Кроме этого, в районе Днепра и Десны действовали корабли Пинской военной речной флотилии. Флотилия была создана в 1940 году из кораблей Дунайской, Днепровской флотилий и трофейных кораблей Польши и состояла из 7 мониторов, 15 бронекатеров, 4 канонерских лодок, минного заградителя, эскадрильи истребителей, зенитного артиллерийского дивизиона и роты морских пехотинцев. В период после 22 июня 1941 флотилию пополнили 4 канонерские лодки, 4 тральщика, 8 сторожевых лодок, 10 бронекатеров. На базе этого объединения были созданы Березинский, Припятский и Днепровский отряды, которые соответственно возглавляли капитан 2 – го ранга И. Брахтман, капитан – лейтенант К. В. Максименко и капитан 1-го ранга И. Л. Кравец. Общее командование флотилией осуществлял контр-адмирал Д. Д. Рогачев, флотилии было придано 78 орудий береговой артиллерии.
Таким образом, общее количество солдат и офицеров ЮЗФ составляло 760 000 человек, фронт имел 3923 орудия и миномета, 114 танков, 167 самолетов.

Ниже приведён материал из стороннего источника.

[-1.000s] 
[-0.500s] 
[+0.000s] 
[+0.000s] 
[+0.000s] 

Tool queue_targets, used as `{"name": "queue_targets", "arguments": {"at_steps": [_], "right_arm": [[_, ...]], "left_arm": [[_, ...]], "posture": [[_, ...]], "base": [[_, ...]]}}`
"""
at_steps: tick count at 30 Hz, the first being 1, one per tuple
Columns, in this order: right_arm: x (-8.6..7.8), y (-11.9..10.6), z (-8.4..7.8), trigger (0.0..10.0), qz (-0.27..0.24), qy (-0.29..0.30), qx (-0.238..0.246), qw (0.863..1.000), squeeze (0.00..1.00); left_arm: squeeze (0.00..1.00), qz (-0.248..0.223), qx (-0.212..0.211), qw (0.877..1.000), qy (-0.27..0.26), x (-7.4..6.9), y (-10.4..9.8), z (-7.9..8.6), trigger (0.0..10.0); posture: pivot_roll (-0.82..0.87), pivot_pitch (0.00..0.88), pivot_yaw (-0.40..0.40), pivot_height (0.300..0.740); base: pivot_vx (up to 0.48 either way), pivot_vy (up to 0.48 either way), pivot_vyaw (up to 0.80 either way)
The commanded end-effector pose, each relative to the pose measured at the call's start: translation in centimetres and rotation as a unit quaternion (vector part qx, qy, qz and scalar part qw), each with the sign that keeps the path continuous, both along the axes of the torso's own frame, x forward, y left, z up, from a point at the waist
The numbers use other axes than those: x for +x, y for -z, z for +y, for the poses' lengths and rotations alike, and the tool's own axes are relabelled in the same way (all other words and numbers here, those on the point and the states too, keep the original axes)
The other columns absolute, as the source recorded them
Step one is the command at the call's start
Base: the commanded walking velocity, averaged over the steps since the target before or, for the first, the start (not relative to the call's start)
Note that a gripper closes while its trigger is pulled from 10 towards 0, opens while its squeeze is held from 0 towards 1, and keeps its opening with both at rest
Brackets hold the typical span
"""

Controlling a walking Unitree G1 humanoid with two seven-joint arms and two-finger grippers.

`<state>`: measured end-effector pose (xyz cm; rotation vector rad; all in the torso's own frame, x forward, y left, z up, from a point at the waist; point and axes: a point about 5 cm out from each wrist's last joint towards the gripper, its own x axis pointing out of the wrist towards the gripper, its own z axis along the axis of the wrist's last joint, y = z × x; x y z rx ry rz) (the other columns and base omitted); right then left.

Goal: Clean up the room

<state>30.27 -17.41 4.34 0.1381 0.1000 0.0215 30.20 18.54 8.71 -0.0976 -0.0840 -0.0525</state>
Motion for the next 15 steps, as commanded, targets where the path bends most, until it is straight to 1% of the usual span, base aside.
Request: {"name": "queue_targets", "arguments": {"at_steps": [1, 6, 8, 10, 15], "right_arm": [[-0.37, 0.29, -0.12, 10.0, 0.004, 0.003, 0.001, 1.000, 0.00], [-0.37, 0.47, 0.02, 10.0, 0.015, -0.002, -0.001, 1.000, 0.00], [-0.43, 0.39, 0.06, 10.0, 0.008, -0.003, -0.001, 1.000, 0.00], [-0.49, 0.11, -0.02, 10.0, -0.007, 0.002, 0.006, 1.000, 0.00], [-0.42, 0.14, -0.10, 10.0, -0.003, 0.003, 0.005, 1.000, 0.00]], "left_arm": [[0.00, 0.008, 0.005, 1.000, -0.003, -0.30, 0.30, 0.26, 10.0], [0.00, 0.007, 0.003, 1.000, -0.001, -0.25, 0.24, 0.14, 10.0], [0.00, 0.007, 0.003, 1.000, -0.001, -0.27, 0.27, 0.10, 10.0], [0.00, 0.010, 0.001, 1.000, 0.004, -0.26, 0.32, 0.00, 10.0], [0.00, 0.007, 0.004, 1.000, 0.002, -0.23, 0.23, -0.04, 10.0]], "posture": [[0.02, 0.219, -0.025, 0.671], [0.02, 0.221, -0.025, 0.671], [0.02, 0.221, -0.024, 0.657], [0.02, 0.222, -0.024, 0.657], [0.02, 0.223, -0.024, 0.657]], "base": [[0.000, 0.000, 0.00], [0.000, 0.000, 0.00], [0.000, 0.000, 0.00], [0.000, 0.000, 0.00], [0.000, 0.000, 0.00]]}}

Возглавлял фронт генерал – полковник М. П. Кирпонос.
Когда 14 сентября клещи окружения сомкнулись в районе Лохвицы, немецкое командование пыталось как можно быстрее обеспечить плотность кольца окружения и не дать окруженным возможности вырваться. Но зря оно так спешило, ведь вместо организации прорыва, войска ЮЗФ пытаются занять рубежи для пассивной обороны. Чтобы побудить Кирпоноса к действиям, командующий ЮЗН маршал Тимошенко через начальника оперативного отдела штаба фронта полковника И. Х. Баграмяна отдает приказ -16 сентября войскам идти на прорыв кольца окружения. Полковник прилетел в Прилуки через занятую врагом территорию на самолете, поэтому письменные документы отсутствовали. Но без бумажного приказа Кирпонос не собирался спасать жизни своих солдат. «Я ничего не могу предпринять, пока не получу документ. Вопрос слишком серьезный», – сказал командующий фронтом. Пока послали в Москву за подтверждением приказа телеграмму, пока пришел ответ, было уже поздно: войска охватил хаос, контроль был утрачен, немцы закрепились на занятых рубежах. Результат: 452700 солдат и офицеров, 2642 орудия, 1225 минометов, 64 танка оказались в окружении, вышли из окружения не больше, чем 25 000 человек.